Provided data:
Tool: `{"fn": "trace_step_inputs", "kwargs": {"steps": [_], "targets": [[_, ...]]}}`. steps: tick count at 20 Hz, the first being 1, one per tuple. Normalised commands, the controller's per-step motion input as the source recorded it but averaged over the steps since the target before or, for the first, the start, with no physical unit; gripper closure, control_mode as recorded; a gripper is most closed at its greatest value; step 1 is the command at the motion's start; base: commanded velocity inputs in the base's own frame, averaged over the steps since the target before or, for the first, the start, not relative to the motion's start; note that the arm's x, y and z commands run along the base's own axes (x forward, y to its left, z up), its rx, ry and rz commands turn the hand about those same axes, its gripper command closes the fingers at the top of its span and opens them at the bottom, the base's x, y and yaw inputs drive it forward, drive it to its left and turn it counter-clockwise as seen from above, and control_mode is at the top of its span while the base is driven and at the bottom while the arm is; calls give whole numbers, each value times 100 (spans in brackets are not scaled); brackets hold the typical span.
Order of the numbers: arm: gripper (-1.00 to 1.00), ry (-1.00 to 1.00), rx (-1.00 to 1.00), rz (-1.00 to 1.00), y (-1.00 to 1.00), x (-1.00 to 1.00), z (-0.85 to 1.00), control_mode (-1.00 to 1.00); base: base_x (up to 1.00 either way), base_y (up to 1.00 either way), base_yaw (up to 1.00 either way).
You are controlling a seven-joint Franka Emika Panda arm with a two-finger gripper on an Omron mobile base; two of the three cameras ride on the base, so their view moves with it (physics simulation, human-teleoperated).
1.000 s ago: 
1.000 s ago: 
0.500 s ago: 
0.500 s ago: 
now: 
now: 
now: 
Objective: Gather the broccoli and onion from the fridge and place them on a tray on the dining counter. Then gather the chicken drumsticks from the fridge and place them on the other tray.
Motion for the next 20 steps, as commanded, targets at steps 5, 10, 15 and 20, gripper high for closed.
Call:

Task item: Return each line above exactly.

Response to the exercise:
Tool: `{"fn": "trace_step_inputs", "kwargs": {"steps": [_], "targets": [[_, ...]]}}`. steps: tick count at 20 Hz, the first being 1, one per tuple. Normalised commands, the controller's per-step motion input as the source recorded it but averaged over the steps since the target before or, for the first, the start, with no physical unit; gripper closure, control_mode as recorded; a gripper is most closed at its greatest value; step 1 is the command at the motion's start; base: commanded velocity inputs in the base's own frame, averaged over the steps since the target before or, for the first, the start, not relative to the motion's start; note that the arm's x, y and z commands run along the base's own axes (x forward, y to its left, z up), its rx, ry and rz commands turn the hand about those same axes, its gripper command closes the fingers at the top of its span and opens them at the bottom, the base's x, y and yaw inputs drive it forward, drive it to its left and turn it counter-clockwise as seen from above, and control_mode is at the top of its span while the base is driven and at the bottom while the arm is; calls give whole numbers, each value times 100 (spans in brackets are not scaled); brackets hold the typical span.
Order of the numbers: arm: gripper (-1.00 to 1.00), ry (-1.00 to 1.00), rx (-1.00 to 1.00), rz (-1.00 to 1.00), y (-1.00 to 1.00), x (-1.00 to 1.00), z (-0.85 to 1.00), control_mode (-1.00 to 1.00); base: base_x (up to 1.00 either way), base_y (up to 1.00 either way), base_yaw (up to 1.00 either way).
You are controlling a seven-joint Franka Emika Panda arm with a two-finger gripper on an Omron mobile base; two of the three cameras ride on the base, so their view moves with it (physics simulation, human-teleoperated).
1.000 s ago: 
1.000 s ago: 
0.500 s ago: 
0.500 s ago: 
now: 
now: 
now: 
Objective: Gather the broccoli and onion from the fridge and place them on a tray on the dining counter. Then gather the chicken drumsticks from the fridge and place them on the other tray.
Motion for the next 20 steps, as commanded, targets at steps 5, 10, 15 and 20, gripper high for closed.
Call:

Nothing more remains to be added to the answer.